Keywords: lambda-cyhalothrin, glutathione, serum lipid profile, subacute toxicity, oxidative stress
Graphical Abstract
Graphical Abstract.
1. Introduction
Pesticides are chemical constituents that are specifically introduced into the environment for the elimination of pests, as well as the prevention of crop losses and vector-borne diseases.1 Lambda-cyhalothrin [α-cyano-3-phenoxybenzyl 3-(2-chloro-3,3,3-trifluoro-1-propenyl)-2,2-dimethylcyclopropanecarboxylate, LCT] belongs to the group of pesticides known as pyrethroid insecticides.2,3 LCT is a type II pyrethroid that contains the α-cyano moiety.4 Insecticide products that contain pyrethroids have been employed for the control of insect pests in agricultural practice, public health, homes, farms, and gardens.5
Pyrethroids are commonly applied in agricultural, domestic, and animal husbandry settings because of their apparent low mammalian toxicity, reduced environmental persistence, and selective insecticidal activity.6 Pyrethroids act primarily on the voltage-gated sodium channels in neurons thereby causing neurotoxic symptoms in target organisms.7 In addition, LCT evokes oxidative stress in biological systems thereby causing aberrations in different functions of living organisms.8–9 Oxidative stress refers to an imbalance between oxidants and antioxidants in favor of the former, thereby ensuing in an overall rise in cellular levels of reactive oxygen species (ROS).3 Consequently, damage of macromolecules including nucleic acids, lipids, and proteins occur, as well as changes in cell function.10 It is noteworthy that a low-to-modest level of ROS is indispensable for cellular function and survival.11
Glutathione (l-γ-glutamyl-l-cysteinyl-glycine, C10H17N3O6S, GSH) is an antioxidant produced in cells, and it contains the amino acids, glutamine, glycine, and cysteine.12 An antioxidant is a substance capable of inhibiting oxidative damage in molecules.13 GSH is a vital part of the biotransformation of xenobiotics, and it protects the body from reducing agents.14 Besides, GSH acts as a protective agent against insecticides,15 and it plays a role in the detoxification of different electrophilic compounds and peroxides through catalysis by glutathione S-transferase and glutathione peroxidase.16 GSH has also been reported to possess lipid-lowering effects due to its antioxidant activity.17
The purpose of this study was to find out if GSH could attenuate the effects of LCT on the serum lipid profile and oxidative stress indices of male Wistar rats.
2. Materials and methods
2.1 Experimental animals
The adult Wistar rats used in this research were obtained from the Department of Animal Production, Faculty of Veterinary Medicine, University of Nigeria, Nsukka, Enugu State, Nigeria. They weighed between 101 and 149 g. They were acclimatized for 2 weeks before the research started. They were housed in cages under standard environmental conditions (23–25 °C, 12 h light/dark cycle). In addition, they were given standard rat chow and water ad libitum. The experimentation, conveyance, and care of the animals were conducted in accordance with the guidelines of the National Institute of Health Guide for Care and Use of Laboratory animals.18
2.2 Chemicals
A commercial grade of LCT (Lara Force®) containing 100 mL of 100% solution was procured from an agrochemical company in Abuja, Nigeria. It was reconstituted as a 2.5% solution of LCT in soya oil (Grand Cereals and Oil Mills Limited, Jos, Nigeria) before it was given to the Wistar rats.

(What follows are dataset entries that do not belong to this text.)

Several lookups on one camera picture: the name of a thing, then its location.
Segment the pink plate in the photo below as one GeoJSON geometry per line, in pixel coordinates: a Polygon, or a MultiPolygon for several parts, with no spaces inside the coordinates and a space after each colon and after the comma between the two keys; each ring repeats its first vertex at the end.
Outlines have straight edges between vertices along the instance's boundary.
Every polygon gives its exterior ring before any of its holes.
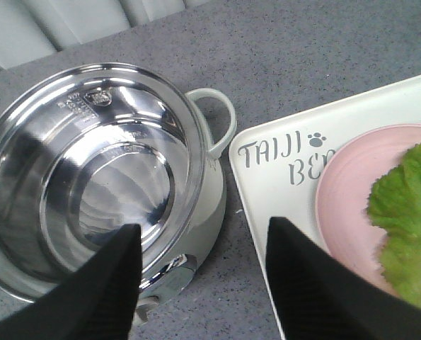
{"type": "Polygon", "coordinates": [[[385,232],[367,217],[371,186],[421,143],[421,125],[390,125],[367,132],[339,149],[316,192],[316,217],[331,256],[377,287],[393,293],[376,252],[385,232]]]}

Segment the engraved logo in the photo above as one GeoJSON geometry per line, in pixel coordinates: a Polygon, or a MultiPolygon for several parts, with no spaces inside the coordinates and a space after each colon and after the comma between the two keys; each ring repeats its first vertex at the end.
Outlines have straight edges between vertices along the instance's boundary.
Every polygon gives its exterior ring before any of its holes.
{"type": "Polygon", "coordinates": [[[105,90],[92,90],[84,95],[86,101],[96,106],[108,106],[111,104],[111,94],[105,90]]]}

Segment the green leaf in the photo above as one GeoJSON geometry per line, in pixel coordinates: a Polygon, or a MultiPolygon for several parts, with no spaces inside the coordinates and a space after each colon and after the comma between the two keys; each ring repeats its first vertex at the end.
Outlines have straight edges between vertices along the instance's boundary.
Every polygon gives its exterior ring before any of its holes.
{"type": "Polygon", "coordinates": [[[367,213],[388,233],[379,259],[385,279],[404,300],[421,307],[421,144],[375,182],[367,213]]]}

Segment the paw print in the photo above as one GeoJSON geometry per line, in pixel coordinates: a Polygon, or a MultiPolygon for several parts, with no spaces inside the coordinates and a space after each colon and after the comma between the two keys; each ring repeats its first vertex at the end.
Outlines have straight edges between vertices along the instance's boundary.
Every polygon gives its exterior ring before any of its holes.
{"type": "Polygon", "coordinates": [[[326,137],[322,136],[319,132],[314,133],[313,135],[308,135],[309,145],[312,147],[321,147],[323,141],[326,140],[326,137]]]}

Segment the white tray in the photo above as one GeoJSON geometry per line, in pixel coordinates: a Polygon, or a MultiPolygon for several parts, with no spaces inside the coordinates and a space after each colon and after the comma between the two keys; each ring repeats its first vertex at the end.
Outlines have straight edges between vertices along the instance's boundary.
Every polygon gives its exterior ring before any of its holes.
{"type": "Polygon", "coordinates": [[[265,280],[270,217],[289,218],[322,247],[314,194],[324,164],[352,138],[401,123],[421,123],[421,76],[249,128],[233,139],[229,159],[265,280]]]}

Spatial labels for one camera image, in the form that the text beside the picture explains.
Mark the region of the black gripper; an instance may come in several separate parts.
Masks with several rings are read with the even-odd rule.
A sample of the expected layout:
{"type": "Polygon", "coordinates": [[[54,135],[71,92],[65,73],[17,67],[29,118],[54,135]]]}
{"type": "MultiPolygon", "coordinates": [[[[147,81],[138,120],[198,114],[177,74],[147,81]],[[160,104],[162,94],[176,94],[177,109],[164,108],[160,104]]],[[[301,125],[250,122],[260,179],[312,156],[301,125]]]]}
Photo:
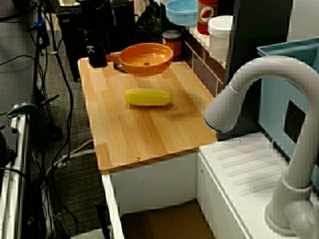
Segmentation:
{"type": "Polygon", "coordinates": [[[111,29],[111,14],[105,12],[83,13],[83,29],[86,32],[86,51],[93,68],[107,67],[106,54],[111,54],[108,30],[111,29]],[[105,32],[104,39],[96,32],[105,32]]]}

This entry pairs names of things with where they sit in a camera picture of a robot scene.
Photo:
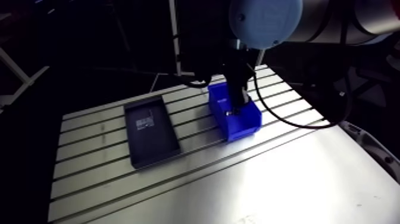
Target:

A pharmaceutical grade of GSH reduced (Chemical Abstract Service Number: 70-18-8; Jarrow Formulas) was obtained from a pharmaceutical store in Abuja, Nigeria. It was reconstituted daily in distilled water to yield a 100 mg/mL solution before administration to the rats.
2.3 Determination of the median lethal dose of lambda-cyhalothrin
The median lethal dose (LD50) of lambda-cyhalothrin (LCT) was determined according to.19 In the first phase, 9 male Wistar rats were divided into 3 groups (A, B, and C) of 3 animals each. The rats in group A were administered with LCT at 10 mg/kg orally by gavage, whereas those in groups B and C were administered with LCT at 100 mg/kg and 1,000 mg/kg orally, respectively. The animals were observed for death within 24 h.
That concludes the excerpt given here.